Il se remet de plus en plus difficilement de mes crises. Il les vit de plus en plus mal. "Tu sais, j'ai pensé te quitter tellement de fois. Je n'y arrive plus." Et là, le choc, en moi, le tremblement de terre. Parce que ces crises, je ne les prévois pas. Parce que des crises, j'en aurai toujours. Me demander si ça vaut la peine de continuer. Comme si c'était foutu d'avance.
"Je te déteste quand tu es en crise, c'est pour ça que je ne te console pas. J'ai juste envie de prendre ma voiture et me tirer. Je me retiens de te crier dessus."
Et défaillir, encore un peu.
Du reste il a raison, il faut que je sorte, que je me fasse des "amis" disons des connaissances. M'inscrire à une activité. Sortir de l'appartement. Mais pour aller où ? Il faut que je trouve, que j'aille de l'avant.
La conversation m'a découragée plus qu'elle ne m'a galvanisée. Je me sens tellement fatiguée. De tous les efforts à faire, de la peur à surmonter.

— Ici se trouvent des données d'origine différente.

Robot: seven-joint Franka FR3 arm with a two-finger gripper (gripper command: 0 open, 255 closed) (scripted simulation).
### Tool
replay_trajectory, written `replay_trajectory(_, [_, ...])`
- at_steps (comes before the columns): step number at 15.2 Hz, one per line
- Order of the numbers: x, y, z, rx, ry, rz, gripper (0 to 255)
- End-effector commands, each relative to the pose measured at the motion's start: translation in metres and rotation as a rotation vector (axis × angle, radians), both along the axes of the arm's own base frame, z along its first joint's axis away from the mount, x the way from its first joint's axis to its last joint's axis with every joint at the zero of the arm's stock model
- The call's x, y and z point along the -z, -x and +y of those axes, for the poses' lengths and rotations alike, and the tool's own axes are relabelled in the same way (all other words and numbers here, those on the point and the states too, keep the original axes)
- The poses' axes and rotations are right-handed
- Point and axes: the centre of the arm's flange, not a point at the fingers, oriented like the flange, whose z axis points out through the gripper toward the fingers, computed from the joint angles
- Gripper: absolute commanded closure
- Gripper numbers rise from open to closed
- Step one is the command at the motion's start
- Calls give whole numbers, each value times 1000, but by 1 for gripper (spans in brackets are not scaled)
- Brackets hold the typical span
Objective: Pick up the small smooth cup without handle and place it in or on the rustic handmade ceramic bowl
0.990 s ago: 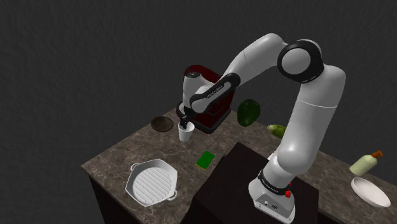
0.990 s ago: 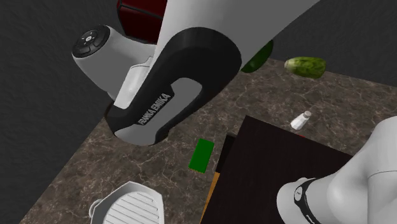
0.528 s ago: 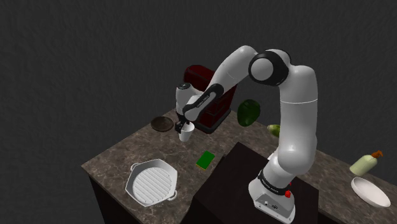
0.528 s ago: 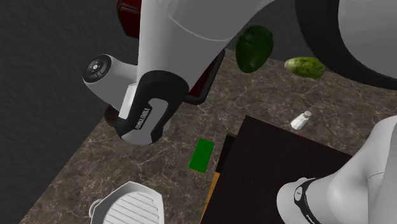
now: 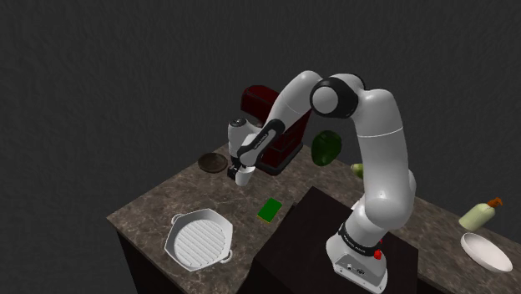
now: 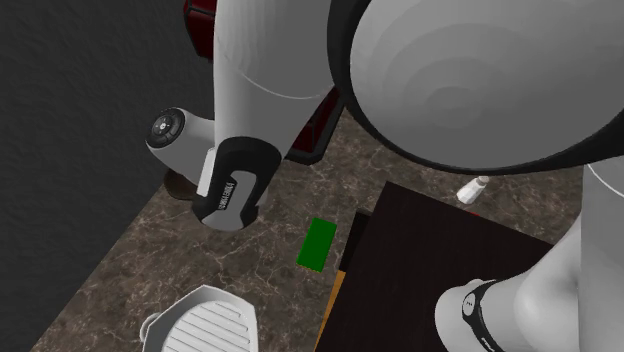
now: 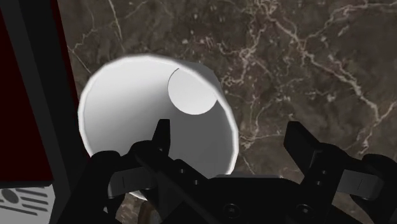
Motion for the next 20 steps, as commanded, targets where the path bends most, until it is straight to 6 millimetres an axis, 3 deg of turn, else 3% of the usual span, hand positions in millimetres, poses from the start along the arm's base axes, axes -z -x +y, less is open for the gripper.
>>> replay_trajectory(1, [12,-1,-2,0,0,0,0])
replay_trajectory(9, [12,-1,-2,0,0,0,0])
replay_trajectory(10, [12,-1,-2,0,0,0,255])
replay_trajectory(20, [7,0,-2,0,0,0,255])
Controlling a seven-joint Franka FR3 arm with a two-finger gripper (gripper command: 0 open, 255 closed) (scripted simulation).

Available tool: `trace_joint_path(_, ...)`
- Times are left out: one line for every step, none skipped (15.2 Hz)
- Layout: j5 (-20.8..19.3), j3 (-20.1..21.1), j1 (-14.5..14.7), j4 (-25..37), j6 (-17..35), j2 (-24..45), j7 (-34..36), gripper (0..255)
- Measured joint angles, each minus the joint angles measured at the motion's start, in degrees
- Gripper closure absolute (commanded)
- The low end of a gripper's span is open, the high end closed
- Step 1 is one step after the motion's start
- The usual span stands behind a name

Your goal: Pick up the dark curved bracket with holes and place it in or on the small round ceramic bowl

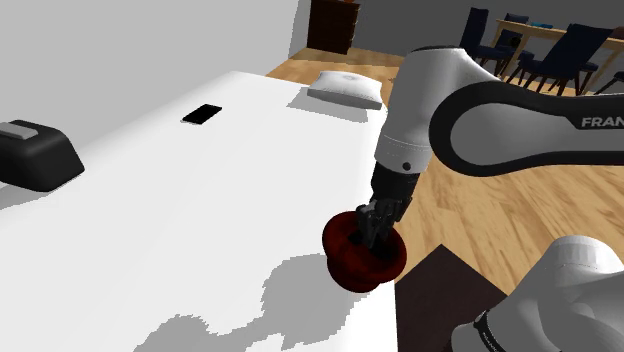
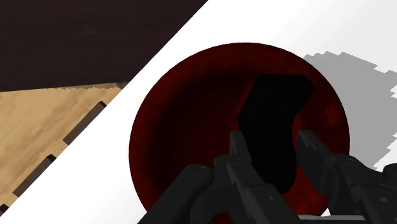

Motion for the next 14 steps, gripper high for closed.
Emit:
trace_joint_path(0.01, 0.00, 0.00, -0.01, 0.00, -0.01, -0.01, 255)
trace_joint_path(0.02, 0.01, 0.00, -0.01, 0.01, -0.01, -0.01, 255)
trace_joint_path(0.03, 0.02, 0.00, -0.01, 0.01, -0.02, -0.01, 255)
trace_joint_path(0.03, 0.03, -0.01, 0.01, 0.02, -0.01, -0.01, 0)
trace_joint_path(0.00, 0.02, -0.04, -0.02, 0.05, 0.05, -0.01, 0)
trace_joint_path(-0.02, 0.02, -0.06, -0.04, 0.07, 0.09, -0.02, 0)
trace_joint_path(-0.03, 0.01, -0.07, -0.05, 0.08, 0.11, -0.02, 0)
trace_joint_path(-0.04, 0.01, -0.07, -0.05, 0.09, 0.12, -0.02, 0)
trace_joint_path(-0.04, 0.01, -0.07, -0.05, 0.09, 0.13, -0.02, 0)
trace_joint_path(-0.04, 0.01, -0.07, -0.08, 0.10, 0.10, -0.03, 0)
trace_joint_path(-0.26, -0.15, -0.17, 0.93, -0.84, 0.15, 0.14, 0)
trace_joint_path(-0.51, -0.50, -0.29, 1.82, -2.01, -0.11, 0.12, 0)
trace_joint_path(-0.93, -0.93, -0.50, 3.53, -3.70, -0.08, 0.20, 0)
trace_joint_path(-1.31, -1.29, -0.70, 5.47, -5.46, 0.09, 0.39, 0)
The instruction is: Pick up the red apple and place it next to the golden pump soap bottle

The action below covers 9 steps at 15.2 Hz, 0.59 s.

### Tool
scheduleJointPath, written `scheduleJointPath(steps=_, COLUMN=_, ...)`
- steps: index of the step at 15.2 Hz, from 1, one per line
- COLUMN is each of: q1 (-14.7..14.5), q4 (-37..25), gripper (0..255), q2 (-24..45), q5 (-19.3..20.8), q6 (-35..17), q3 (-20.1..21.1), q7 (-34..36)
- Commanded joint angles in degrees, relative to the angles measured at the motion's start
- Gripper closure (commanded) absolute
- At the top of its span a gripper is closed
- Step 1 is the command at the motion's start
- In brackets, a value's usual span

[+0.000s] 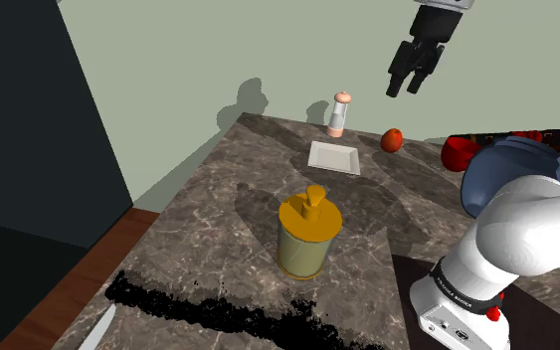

J'étais sonnée après la discussion.
Surtout sonnée par son envie de me quitter.
On ne devrait pas se quitter pour une maladie. Mais je comprends. Je le comprends très bien, c'est très dur pour lui aussi.
Peur qu'il reste avec moi par peur.
"Si je te dis de partir, dans trois semaines j'apprendrai que tu t'es foutue en l'air au téléphone."
Oui, je vais me battre, pour lui, nous... pour moi, j'ai encore du mal. Et malgré la conversation, les idées noires persistent.